Fluxys and Equinox study undersea CO2 pipeline to Norway

The Belgian gas net manager Fluxys and the Norwegian energy company Equinox are analyzing the feasibility of an undersea pipeline for the transport and storage of CO2 in the Norwegian gas fields. The pipeline would connect Zeebrugge and Norway and cover a distance of 1 000 km.

Industrial CO2, captured in Zeebrugge, could then be transported to storage space in Norway. The undersea pipe in Zeebrugge could be linked to the CO2 transport pipes Fluxys wants to build on the land. CO2 could be transported by ship or by providing branches to other countries in northwest Europe.

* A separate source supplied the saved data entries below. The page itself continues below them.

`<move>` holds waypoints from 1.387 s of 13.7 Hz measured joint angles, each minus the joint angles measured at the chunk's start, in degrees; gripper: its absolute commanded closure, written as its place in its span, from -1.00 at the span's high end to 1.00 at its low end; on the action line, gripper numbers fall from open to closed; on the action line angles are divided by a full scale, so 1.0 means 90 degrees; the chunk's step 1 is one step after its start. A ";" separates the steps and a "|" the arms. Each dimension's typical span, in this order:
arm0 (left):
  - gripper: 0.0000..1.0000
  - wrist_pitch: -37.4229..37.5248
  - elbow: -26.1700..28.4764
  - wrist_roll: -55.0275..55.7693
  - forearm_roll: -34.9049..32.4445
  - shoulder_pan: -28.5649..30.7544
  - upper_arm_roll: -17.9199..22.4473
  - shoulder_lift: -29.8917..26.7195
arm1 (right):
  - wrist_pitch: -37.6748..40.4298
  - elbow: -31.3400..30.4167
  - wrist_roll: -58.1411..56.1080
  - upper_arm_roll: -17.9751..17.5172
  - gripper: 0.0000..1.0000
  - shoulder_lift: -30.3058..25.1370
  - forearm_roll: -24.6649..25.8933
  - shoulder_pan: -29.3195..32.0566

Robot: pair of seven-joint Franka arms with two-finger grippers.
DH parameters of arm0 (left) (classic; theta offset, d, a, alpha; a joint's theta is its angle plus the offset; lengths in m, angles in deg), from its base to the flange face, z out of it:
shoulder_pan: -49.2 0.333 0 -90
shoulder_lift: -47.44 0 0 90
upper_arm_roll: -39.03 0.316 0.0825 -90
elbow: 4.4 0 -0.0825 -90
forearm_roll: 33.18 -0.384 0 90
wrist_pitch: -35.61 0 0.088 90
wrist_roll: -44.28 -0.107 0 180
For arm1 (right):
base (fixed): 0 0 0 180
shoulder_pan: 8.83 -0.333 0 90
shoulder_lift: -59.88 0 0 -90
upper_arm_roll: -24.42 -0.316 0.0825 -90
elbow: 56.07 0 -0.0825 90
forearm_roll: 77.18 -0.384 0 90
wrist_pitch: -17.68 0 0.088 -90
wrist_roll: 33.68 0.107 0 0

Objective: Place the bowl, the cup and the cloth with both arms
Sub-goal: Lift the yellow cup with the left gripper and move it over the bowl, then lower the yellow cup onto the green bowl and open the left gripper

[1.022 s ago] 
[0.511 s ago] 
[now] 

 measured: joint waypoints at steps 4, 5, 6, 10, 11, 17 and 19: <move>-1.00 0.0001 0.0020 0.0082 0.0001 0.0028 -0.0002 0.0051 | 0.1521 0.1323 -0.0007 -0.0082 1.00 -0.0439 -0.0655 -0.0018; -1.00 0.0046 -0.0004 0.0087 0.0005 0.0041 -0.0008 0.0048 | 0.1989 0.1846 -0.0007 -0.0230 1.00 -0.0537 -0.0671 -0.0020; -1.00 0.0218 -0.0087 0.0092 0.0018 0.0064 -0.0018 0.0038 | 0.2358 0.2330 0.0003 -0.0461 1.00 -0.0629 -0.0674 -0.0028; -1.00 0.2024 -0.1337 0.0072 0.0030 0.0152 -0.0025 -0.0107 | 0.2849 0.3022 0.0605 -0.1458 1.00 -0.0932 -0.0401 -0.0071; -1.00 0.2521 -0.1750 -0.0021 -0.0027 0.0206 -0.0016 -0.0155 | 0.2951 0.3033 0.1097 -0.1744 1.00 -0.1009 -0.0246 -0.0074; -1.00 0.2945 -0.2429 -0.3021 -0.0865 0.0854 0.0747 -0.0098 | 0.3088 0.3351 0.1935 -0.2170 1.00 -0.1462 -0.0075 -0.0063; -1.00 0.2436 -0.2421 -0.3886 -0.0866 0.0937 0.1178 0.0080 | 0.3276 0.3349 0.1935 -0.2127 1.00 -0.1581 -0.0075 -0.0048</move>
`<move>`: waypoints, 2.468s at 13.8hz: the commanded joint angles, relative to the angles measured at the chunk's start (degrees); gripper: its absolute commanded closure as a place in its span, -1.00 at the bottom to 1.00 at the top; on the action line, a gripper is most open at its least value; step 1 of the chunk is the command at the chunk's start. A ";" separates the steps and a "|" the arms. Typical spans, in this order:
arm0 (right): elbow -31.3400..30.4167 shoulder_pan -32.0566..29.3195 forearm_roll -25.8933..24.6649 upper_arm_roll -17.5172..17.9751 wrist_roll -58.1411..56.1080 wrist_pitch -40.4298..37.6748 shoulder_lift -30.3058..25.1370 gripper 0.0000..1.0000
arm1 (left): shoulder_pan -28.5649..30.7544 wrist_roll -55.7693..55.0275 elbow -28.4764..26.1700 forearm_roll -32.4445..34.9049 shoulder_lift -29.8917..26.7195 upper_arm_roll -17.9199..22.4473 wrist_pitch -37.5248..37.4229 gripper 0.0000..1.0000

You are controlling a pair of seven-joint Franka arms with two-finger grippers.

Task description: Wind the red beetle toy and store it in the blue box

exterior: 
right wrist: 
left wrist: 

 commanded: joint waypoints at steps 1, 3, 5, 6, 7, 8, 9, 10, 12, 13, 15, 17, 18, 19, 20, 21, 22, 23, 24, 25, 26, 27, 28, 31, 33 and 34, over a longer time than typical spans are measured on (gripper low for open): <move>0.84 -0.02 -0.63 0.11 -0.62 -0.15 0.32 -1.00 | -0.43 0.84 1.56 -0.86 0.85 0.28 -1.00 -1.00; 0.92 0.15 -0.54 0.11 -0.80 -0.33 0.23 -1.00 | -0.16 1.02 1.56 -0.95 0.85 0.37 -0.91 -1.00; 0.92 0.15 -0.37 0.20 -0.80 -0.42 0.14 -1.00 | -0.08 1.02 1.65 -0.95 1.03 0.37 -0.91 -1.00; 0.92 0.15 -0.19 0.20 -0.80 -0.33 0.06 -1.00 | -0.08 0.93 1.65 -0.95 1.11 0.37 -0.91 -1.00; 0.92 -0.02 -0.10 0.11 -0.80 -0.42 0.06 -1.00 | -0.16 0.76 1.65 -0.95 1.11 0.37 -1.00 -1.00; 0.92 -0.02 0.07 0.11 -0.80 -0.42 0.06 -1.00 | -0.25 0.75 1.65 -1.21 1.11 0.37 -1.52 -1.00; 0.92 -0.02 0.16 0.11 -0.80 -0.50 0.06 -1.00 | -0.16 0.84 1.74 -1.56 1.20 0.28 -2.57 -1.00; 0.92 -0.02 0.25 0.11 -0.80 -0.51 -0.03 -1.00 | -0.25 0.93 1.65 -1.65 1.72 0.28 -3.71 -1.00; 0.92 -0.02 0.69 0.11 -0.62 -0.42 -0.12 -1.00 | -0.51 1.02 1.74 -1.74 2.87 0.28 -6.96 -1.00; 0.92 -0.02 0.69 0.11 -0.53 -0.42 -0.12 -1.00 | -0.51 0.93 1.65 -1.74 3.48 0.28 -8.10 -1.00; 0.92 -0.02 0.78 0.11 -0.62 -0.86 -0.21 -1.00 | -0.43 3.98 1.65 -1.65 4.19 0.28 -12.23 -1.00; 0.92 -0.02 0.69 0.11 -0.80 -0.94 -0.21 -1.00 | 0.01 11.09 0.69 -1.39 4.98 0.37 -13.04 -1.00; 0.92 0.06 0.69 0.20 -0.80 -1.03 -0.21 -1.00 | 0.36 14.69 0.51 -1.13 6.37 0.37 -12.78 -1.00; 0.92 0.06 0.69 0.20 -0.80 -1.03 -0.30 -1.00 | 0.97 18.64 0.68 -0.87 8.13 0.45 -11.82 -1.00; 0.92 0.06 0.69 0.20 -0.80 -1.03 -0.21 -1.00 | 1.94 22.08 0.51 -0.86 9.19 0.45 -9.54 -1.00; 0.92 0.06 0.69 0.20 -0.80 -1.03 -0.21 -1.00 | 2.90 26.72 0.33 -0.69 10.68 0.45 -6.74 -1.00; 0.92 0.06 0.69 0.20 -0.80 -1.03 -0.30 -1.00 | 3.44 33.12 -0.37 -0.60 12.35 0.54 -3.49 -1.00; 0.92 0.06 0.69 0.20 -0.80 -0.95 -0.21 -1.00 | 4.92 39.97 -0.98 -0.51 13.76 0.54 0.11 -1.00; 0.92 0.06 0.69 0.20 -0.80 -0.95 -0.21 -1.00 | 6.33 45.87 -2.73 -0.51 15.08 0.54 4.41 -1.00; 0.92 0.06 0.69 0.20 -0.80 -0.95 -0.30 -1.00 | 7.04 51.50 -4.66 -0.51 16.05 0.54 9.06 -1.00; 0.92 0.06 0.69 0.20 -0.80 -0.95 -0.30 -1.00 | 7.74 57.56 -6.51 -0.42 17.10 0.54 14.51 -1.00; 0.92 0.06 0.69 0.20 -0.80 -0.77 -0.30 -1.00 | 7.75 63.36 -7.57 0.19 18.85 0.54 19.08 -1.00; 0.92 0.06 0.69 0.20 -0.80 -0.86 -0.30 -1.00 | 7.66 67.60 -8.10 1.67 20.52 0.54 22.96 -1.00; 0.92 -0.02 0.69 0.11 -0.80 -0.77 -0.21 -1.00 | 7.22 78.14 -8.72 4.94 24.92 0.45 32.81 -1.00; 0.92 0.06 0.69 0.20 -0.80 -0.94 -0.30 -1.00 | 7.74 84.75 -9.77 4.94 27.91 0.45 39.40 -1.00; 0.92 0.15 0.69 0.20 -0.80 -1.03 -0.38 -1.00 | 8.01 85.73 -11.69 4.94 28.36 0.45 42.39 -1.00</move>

‘Large-scale decarbonization’

Today, the Fluxys-Equinox project is still in the phase of the feasibility study. It would require a significant investment, though. Expectations are that a final decision will be taken by 2025. If the project gets the green light, the goal is to transport 20 up to 40 million tons CO2 annually. For comparison: in 2020, Belgium emitted about 106 million tons.

According to both initiators, the project could be “the solution for large-scale decarbonization in Northwest Europe”.

‘Reliable solution’

“With our complementary knowledge and expertise, we offer large emitters in Northwest Europe a reliable and effective solution for the transport and storage of CO2”, says Pascal De Buck, CEO of Fluxys. “It’s essential to meet the climate goals and to make the economy permanent in the long term.”

In Belgium, the project could be a solution for the industry in the Ghent canal zone (almost 13 million tons) and the Antwerp port (18 million tons).


The CCS principle – Carbon Capture and Storage – is one of the ways to reduce CO2 emissions and meet the climate goals. The Antwerp port already has a similar plan, in which Fluxys is involved, to transport liquid CO2 by ship.

Several large industrial companies in the Antwerp port – some chemical companies like BASF, Ineos, and Borealis, and some oil companies like TotalEnergies and Exxon – aim at halving CO2 emissions in the Antwerp port by 2030.